Theory Central_Limit_Theorem
section ‹The Central Limit Theorem›
theory Central_Limit_Theorem
imports Levy
begin
theorem (in prob_space) central_limit_theorem_zero_mean:
fixes X :: "nat ⇒ 'a ⇒ real"
and μ :: "real measure"
and σ :: real
and S :: "nat ⇒ 'a ⇒ real"
assumes X_indep: "indep_vars (λi. borel) X UNIV"
and X_mean_0: "⋀n. expectation (X n) = 0"
and σ_pos: "σ > 0"
and X_square_integrable: "⋀n. integrable M (λx. (X n x)⇧2)"
and X_variance: "⋀n. variance (X n) = σ⇧2"
and X_distrib: "⋀n. distr M borel (X n) = μ"
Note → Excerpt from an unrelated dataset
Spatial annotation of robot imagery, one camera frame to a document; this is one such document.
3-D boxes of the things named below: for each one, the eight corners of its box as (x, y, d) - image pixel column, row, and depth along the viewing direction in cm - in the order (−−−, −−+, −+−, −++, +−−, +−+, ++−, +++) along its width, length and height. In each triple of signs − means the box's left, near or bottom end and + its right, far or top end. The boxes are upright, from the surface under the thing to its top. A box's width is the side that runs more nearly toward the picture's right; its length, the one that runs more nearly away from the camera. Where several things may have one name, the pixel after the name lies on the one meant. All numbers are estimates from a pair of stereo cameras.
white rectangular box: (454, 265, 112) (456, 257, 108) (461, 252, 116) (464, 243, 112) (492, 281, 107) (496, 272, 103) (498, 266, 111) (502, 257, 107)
defines "S n ≡ λx. ∑i<n. X i x"
shows "weak_conv_m (λn. distr M borel (λx. S n x / sqrt (n * σ⇧2))) std_normal_distribution"
proof -
let ?S' = "λn x. S n x / sqrt (real n * σ⇧2)"
define φ where "φ n = char (distr M borel (?S' n))" for n
define ψ where "ψ n t = char μ (t / sqrt (σ⇧2 * n))" for n t
have X_rv [simp, measurable]: "random_variable borel (X n)" for n
using X_indep unfolding indep_vars_def2 by simp
have X_integrable [simp, intro]: "integrable M (X n)" for n
by (rule square_integrable_imp_integrable[OF _ X_square_integrable]) simp_all
interpret μ: real_distribution μ
by (subst X_distrib [symmetric, of 0], rule real_distribution_distr, simp)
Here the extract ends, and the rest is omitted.